Scientists at Rice University have teamed up with the University of Texas MD Anderson Cancer Center and Baylor College of Medicine to develop the nanotechnology. To form the nanobubbles, they injected gold nanoclusters into cancer tells by tagging individual gold nanoparticles with an antibody that binds to the cancer cell’s surface. The cells ingest the gold nanoparticles and sequester them in small pockets just below the surface.


Dmitri Lapotko (Image: Jeff Fitlow/Rice University)

The nanobubbles are tiny pockets of air and water vapor that form when laser light, matched in wavelength to that of the plasmon, strikes a cluster of nanoparticles and is converted instantly into heat. The bubbles expand and burst, briefly opening small holes in the surface of the cells and allowing cancer drugs to rush inside.

By dialing in just the right amount of laser energy, Lapotko’s team can ensure that nanobubbles form only around nanoparticles in cancer cells. A few nanoparticles are taken up by healthy cells, but the cancer cells take up far more; the procedure is selective because the minimum threshold of laser energy needed to form a nanobubble in a cancer cell is too low to form a nanobubble in a healthy cell.

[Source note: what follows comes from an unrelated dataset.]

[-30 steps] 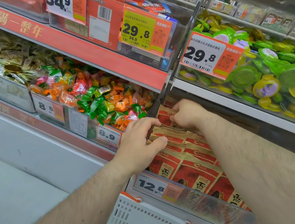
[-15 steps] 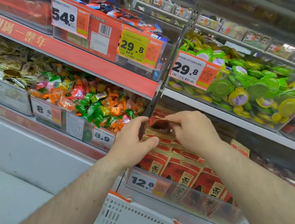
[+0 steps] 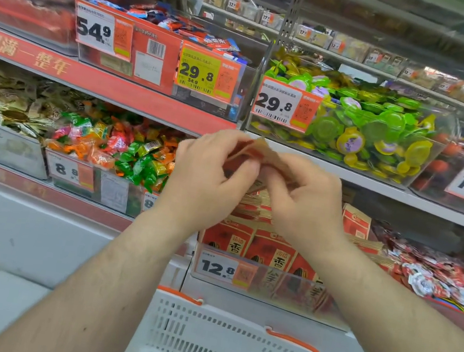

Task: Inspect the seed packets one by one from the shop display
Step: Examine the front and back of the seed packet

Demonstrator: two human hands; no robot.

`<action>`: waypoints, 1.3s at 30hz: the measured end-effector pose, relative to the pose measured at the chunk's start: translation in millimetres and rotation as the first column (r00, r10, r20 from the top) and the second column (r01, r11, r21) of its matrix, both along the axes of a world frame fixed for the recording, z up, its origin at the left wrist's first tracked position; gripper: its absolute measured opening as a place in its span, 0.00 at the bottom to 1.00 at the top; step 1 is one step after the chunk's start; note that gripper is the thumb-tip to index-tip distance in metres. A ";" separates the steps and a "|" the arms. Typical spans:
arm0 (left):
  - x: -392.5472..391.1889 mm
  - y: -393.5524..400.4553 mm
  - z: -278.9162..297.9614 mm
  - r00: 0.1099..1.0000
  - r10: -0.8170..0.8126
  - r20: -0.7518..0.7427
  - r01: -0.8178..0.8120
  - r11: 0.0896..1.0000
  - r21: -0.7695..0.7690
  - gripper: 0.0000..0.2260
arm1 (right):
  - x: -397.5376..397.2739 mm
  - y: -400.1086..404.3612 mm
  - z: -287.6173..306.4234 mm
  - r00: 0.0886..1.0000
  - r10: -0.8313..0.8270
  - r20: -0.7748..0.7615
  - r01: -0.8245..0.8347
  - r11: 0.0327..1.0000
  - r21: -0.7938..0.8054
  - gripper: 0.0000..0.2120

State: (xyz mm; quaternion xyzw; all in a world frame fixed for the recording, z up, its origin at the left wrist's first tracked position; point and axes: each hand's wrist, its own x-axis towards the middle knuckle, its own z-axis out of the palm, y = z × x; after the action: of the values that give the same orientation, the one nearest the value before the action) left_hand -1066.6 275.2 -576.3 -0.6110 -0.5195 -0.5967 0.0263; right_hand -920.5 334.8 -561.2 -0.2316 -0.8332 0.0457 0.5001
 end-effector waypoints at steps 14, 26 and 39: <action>29.9 -22.5 -28.1 0.652 -0.235 0.721 0.588 0.756 -0.287 0.06 | 32.9 -34.1 -28.8 0.986 -0.004 -0.168 -0.123 0.662 -0.739 0.06; 28.5 -18.3 -70.6 0.852 -0.255 0.457 0.510 0.602 -0.615 0.12 | 77.4 -44.2 -92.3 0.984 -0.077 -0.158 -0.091 0.547 -0.832 0.10; 39.9 -18.8 -88.8 0.824 -0.267 0.500 0.529 0.679 -0.510 0.03 | 88.6 -40.9 -100.8 0.968 -0.072 -0.240 -0.166 0.535 -0.828 0.10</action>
State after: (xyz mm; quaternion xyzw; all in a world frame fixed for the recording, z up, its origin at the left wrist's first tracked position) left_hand -1026.7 256.3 -665.1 -0.5540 -0.5332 -0.4865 -0.4149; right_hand -831.9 293.9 -662.0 -0.4135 -0.6452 0.4828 0.4238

Delivering drugs and therapies that affect only cancer cells and not surrounding healthy cells is an obstacle. Sorting cancer cells from healthy cells has been successfully achieved, but it is both time-consuming and expensive. Researchers also have used nanoparticles to target cancer cells, but because the nanoparticles can be taken up by healthy cells also, attaching drugs to these particles can be tricky.

Using the new technique to pass drugs through a cancer cell’s protective outer wall can dramatically improve the drug’s ability to kill the cancer cell, Lapotko and Xiangwei Wu of MD Anderson showed in two recent studies, one in Biomaterials and the other in Advanced Materials.

“Overcoming drug resistance represents one of the major challenges in cancer treatment,” Wu said. “Targeting plasmonic nanobubbles to cancer cells has the potential to enhance drug delivery and cancer-cell killing.”

This technique could also be used to deliver gene therapies and other therapeutic payloads directly into cells.

The method has not yet been tested in animals and will require more research before it can be ready for human testing, Lapotko said.

Additional research appeared online April 3 in PLoS ONE.